Criminal Justice Section
Criminal Justice Magazine
Criminal Justice Magazine
Volume 15, Issue 3
Arthur L. Burnett, Sr., and Paul Giannelli
Contempt of Court
By Mark Curriden and Leroy Phillips, Jr.; Faber and Faber, Inc., 1999; 394 pp.; $30.
Reviewed by Arthur L. Burnett, Sr.
Contempt of Court: The Turn-of-the-Century LynchingThat Launched a Hundred Years of Federalism is far more than just a dramatic narrative of justice gone awry when a black man was convicted on flimsy evidence—evidence based on the word of the white female rape victim that he "looked like" the perpetrator, though she was uncertain; and of an eyewitness, who, for a cash reward, identified the defendant as the man with a black leather strap he had seen lurking in the area near the time of the offense. Hapless Ed Johnson was convicted and sentenced to death, despite a dozen defense witnesses who provided a solid alibi for him at the time of the offense. The case was tried in 1906 in Chattanooga, Tennessee. Its outcome was the product of blatant racism and prejudice, political considerations of state officials seeking reelection, and a judiciary manipulating the system to prevent two African American lawyers from effectively prosecuting an appeal on behalf of the defendant. This book is powerfully incisive in narrating the story of the fate and injustice that befell Ed Johnson merely because he was black. It also portrays the courage and bravery of the two black lawyers who dared to put their lives at stake in pursuing appeals on his behalf all the way to the United States Supreme Court.
But the book is far more than this. It is about the seminal case for the growth of federalism over the past nearly 100 years. When the Supreme Court intervened in this state criminal matter, the first in which it had done so, a column in the Chattanooga News stated: "The federal government’s interference in this matter is unwarranted, offensive and a challenge to the very sovereignty of our state. The federal government and Supreme Court have no business interfering with a local criminal case."
It must be remembered that in 1906 the Supreme Court had not interpreted the Equal Protection Clause of the Fourteenth Amendment as incorporating the substance of the Bill of Rights. Just imagine if every county, city, or state official could simply ignore the orders and rulings of the United States Supreme Court. In what type of nation would we live today? This case went to the very integrity and authority of the U.S. Supreme Court, deciding whether its rulings would be a sword and shield for protecting individual rights and ensuring justice, or only exhortatory pronouncements on paper.

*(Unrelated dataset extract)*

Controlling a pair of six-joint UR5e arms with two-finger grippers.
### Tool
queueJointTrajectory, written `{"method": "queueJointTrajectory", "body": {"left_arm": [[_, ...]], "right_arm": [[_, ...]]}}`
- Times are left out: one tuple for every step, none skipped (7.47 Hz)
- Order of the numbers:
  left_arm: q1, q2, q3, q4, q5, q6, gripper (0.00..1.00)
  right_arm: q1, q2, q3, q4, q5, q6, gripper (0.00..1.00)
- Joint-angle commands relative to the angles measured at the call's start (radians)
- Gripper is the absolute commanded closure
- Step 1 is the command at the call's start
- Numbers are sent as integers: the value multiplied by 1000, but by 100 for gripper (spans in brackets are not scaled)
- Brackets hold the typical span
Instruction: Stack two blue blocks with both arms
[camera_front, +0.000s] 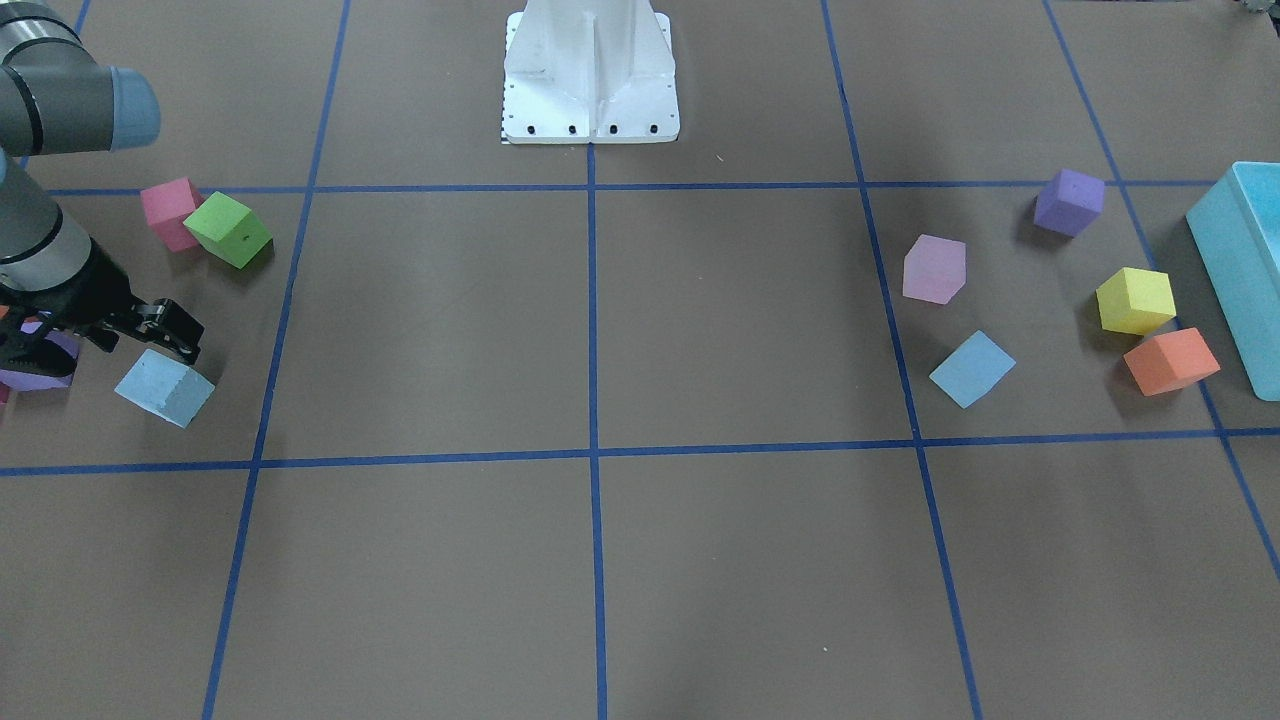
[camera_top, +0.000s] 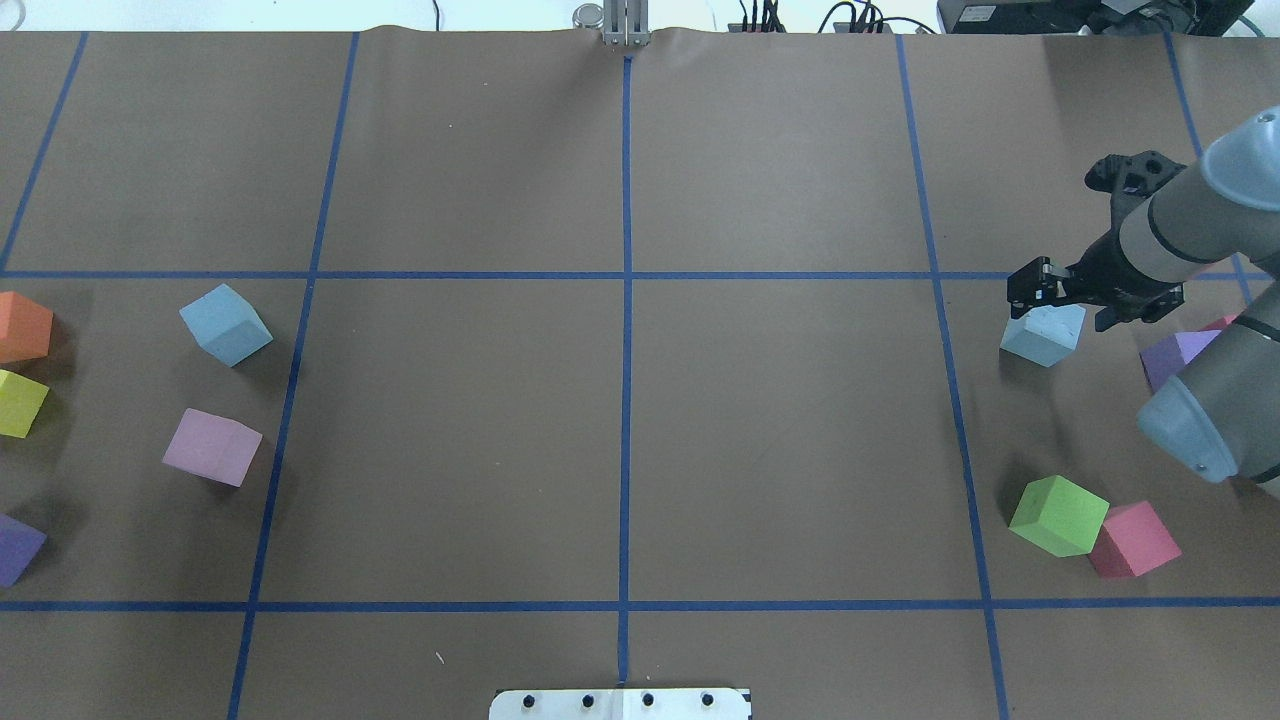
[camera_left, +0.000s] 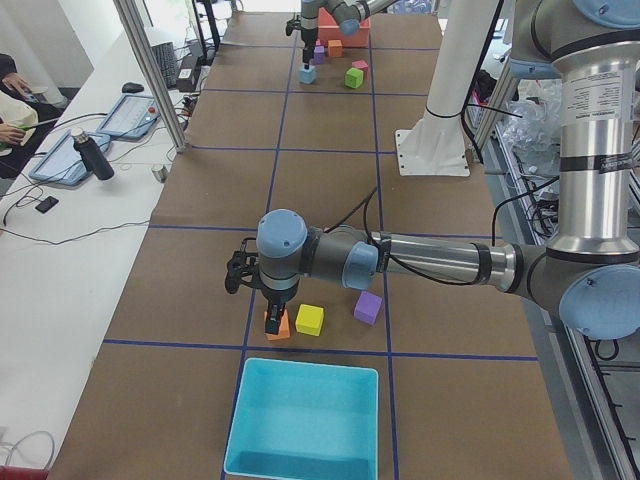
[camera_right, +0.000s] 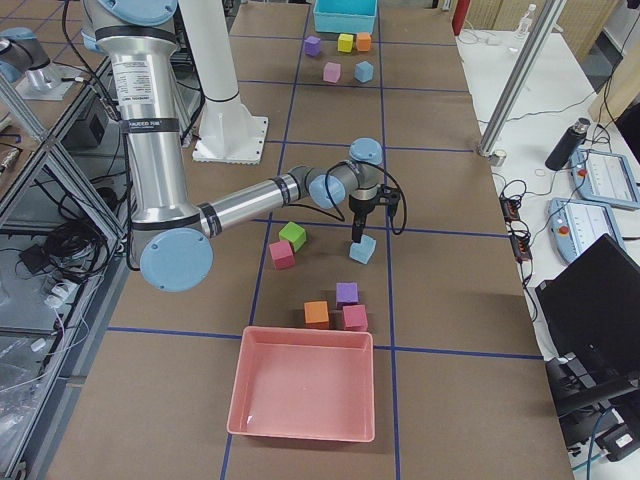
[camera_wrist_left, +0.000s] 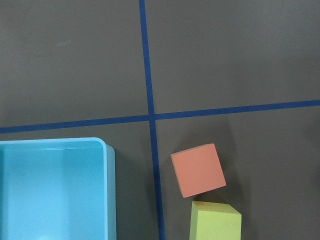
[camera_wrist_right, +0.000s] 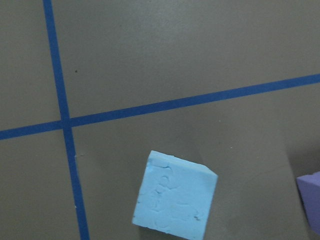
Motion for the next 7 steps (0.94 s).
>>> {"method": "queueJointTrajectory", "body": {"left_arm": [[0,5,4,-24,0,-1,2],[0,5,4,-24,0,-1,2],[2,5,4,-24,0,-1,2],[2,5,4,-24,0,-1,2],[2,5,2,-24,0,-1,2],[2,5,2,-24,0,-1,2],[2,5,2,-24,0,-1,2]], "right_arm": [[-4,12,-34,0,-3,-33,0],[-4,9,-49,0,-3,-34,0],[-4,12,-71,6,-5,-45,0],[-4,12,-123,70,-5,-47,0],[-5,13,-169,134,-6,-41,0],[-5,18,-187,145,-6,-39,1],[-8,20,-190,145,-11,-34,18]]}}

The actions taken by the Supreme Court in the cases known as Tennessee v. Johnson and United States v. Shipp were necessary to preserve the integrity and honor of the Supreme Court itself. They were also needed in order to educate state officials and all citizens of this nation to the power and influence of the Supreme Court as the ultimate authority in interpreting the law under the Constitution. Justice Holmes, in his written opinion in the Shipp case, cogently stated that the Supreme Court had the sole discretion to decide when it has jurisdiction in a state or federal matter. "The power and dignity of the Court are paramount. The Court is pre-eminent."

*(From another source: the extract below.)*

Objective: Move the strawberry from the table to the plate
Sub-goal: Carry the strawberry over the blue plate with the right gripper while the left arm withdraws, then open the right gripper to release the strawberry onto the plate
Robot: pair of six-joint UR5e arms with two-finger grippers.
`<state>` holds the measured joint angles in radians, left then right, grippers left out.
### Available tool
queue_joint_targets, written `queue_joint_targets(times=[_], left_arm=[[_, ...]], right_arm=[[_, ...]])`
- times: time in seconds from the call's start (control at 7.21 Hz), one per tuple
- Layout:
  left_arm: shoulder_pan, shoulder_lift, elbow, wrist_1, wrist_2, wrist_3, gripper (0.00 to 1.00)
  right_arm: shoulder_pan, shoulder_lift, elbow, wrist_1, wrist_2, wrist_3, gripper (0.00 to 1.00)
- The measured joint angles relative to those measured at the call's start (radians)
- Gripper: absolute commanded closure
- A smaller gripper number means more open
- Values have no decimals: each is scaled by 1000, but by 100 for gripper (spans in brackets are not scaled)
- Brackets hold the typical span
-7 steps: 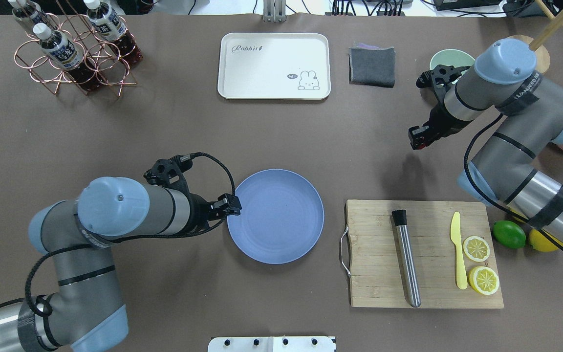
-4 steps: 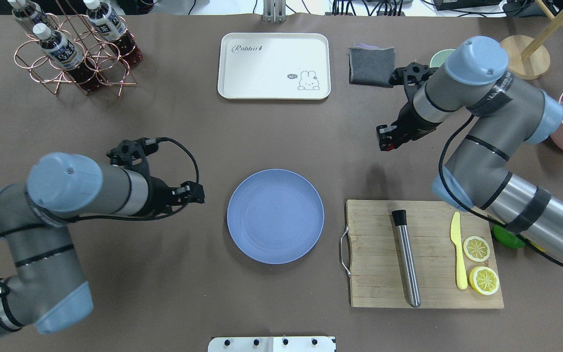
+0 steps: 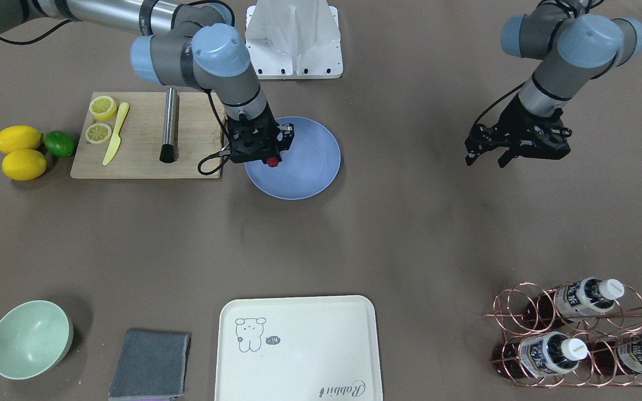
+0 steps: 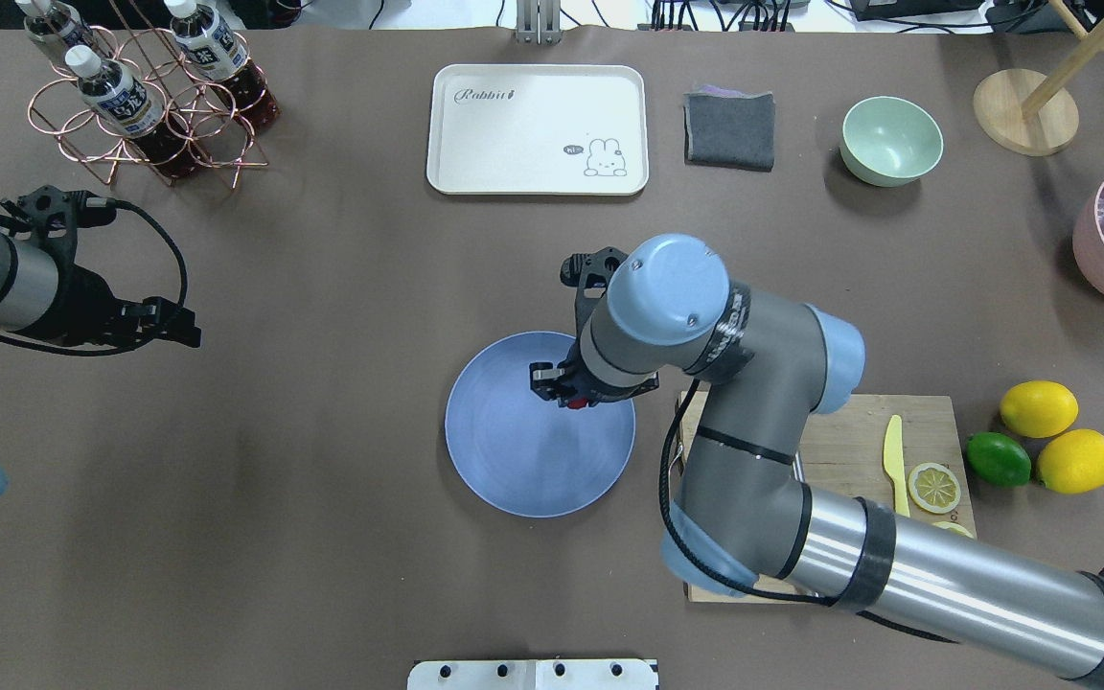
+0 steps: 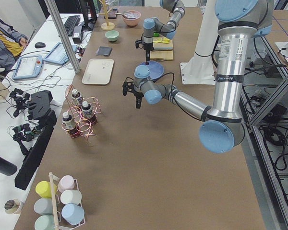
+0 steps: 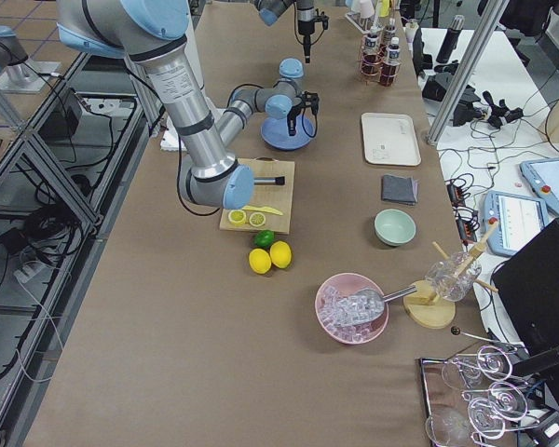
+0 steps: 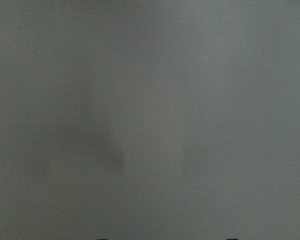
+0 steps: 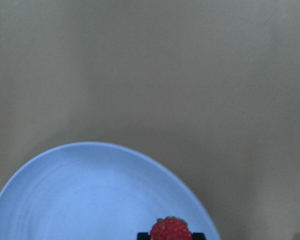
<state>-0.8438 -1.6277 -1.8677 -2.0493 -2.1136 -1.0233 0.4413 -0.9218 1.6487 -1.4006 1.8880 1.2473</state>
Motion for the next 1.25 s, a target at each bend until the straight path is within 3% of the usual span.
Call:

Following the issuance of a stay of execution by Justice John Marshall Harlan, who concluded that there was sufficient evidence that Johnson’s rights to a fair trial had been violated, a mob entered the jail, broke into Johnson’s cell, and took him to a nearby bridge—where they lynched him. The Supreme Court justices, incensed that the Court’s authority had been impugned by state officials and members of the lynch mob, ordered the U.S. attorney general to bring criminal contempt of court charges against the sheriff, his deputies, and those members of the lynch mob who could be identified. In its preliminary ruling, the Supreme Court declared that it alone had jurisdiction to decide whether the case was properly before it. Prior to that time no judicial precedent had established the authority of the High Court to intervene in state criminal matters. For the first and only time in the nation’s history, the Supreme Court designated a special master to take evidence to be submitted for Court review. It conducted the trial in this manner, with the justices acting as jurors in determining whether those charged were guilty of contempt of the U.S. Supreme Court. On May 24, 1909, in a five-to-three decision, they found the sheriff, a deputy, and four others guilty of contempt. In November of the same year, the Court meted out 90- and 60-day sentences. Many thought the sentences too lenient considering the defendants had allowed or participated in the murder of a person whose case was pending the Court’s review.
This case was also the first in which African American lawyers served as the lead counsel for a defendant in a case before the U.S. Supreme Court. In return, Noah Walter Parden and Styles L. Hutchins were subjected to threats to their lives and vandalism and arson to their homes and offices, along with other sorts of intimidation. Although little known to today’s lawyers and law students, their role in the evolving constitutional law and respect for individual and civil rights has been aptly recognized by one of the greatest civil rights lawyers and judges of the twentieth century. The late Justice Thurgood Marshall in 1991 stated: "Very few people understand the import of the Shipp trial. Its significance has never been fully explained. Shipp was perhaps the first instance in which the Court demonstrated that the 14th Amendment and the equal protection clause have any substantive meaning to people of the African American race. The Shipp case served as a foundation for the many cases which were to come."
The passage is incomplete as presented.